◆ ABOUT THIS TASK
Find the line with "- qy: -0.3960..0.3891" in the listing below. Write it out exactly, along with every later line up to the final one.

◆ INFORMATION PROVIDED
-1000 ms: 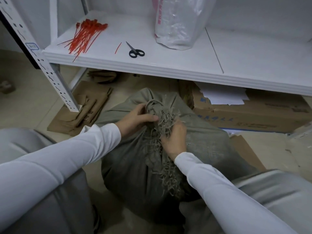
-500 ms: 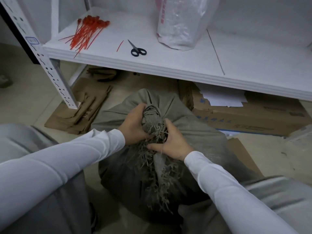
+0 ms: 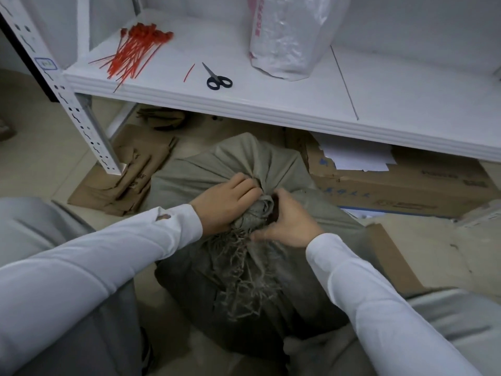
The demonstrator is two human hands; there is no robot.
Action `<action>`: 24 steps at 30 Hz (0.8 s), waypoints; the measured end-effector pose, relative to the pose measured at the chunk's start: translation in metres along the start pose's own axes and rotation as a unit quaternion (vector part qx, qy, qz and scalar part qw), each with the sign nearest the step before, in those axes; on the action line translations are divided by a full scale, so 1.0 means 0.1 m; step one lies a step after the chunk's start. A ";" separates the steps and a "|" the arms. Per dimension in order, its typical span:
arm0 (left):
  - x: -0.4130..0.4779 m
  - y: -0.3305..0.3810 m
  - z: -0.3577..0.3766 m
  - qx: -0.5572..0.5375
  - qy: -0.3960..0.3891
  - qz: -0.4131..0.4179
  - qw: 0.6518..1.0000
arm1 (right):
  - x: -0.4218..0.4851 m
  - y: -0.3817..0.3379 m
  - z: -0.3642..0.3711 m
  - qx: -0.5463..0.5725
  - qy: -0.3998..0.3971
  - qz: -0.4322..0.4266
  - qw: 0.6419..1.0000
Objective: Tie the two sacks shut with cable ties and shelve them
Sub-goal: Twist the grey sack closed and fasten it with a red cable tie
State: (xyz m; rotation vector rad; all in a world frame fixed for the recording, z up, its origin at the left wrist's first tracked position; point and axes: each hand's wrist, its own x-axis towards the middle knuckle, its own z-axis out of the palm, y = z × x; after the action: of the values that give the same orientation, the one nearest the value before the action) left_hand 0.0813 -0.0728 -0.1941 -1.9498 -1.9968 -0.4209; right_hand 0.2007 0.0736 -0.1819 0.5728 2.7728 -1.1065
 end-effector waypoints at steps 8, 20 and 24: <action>-0.05 0.05 0.08 -0.102 -0.026 -0.164 0.981 | 0.03 -0.07 0.19 0.052 0.075 -0.097 0.991; -0.06 -0.03 -0.06 -0.418 -0.183 -0.513 0.727 | 0.09 -0.16 0.38 0.068 0.107 -0.100 0.987; -0.02 0.04 -0.16 -0.552 -0.108 -0.548 0.619 | 0.08 -0.14 0.41 0.073 0.113 -0.100 0.986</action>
State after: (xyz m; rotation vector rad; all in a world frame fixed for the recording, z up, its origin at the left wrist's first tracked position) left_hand 0.0852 -0.0811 -0.1806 -0.6434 -3.3275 -2.1985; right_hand 0.1863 0.0390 -0.2050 0.4672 3.0157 -1.3747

◆ EXERCISE RESULT
  - qy: -0.3960..0.3891
  - qz: -0.4131..0.4179
  - qw: 0.6518..1.0000
arm1 (right):
  - x: -0.4218..0.4851 m
  - y: -0.3817..0.3379 m
  - z: -0.3642..0.3711 m
  - qx: -0.5463..0.5725
  - qy: -0.3998..0.3971
  - qz: -0.4322..0.4266
  - qw: 0.6419..1.0000
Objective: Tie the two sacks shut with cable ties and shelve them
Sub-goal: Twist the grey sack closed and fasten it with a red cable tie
State: (xyz m; rotation vector rad; all in a world frame fixed for the recording, z up, its origin at the left wrist's first tracked position; point and axes: each hand's wrist, its own x-axis towards the middle knuckle, its own z-axis out of the palm, y = z × x; after the action: of the values that give the same orientation, the one nearest the value before the action) left_hand 0.0813 -0.0728 -0.1941 -1.9498 -1.9968 -0.4209; right_hand 0.2007 0.0736 -0.1819 0.5728 2.7728 -1.1065
 end-effector waypoints at steps 8, 20 and 24: <action>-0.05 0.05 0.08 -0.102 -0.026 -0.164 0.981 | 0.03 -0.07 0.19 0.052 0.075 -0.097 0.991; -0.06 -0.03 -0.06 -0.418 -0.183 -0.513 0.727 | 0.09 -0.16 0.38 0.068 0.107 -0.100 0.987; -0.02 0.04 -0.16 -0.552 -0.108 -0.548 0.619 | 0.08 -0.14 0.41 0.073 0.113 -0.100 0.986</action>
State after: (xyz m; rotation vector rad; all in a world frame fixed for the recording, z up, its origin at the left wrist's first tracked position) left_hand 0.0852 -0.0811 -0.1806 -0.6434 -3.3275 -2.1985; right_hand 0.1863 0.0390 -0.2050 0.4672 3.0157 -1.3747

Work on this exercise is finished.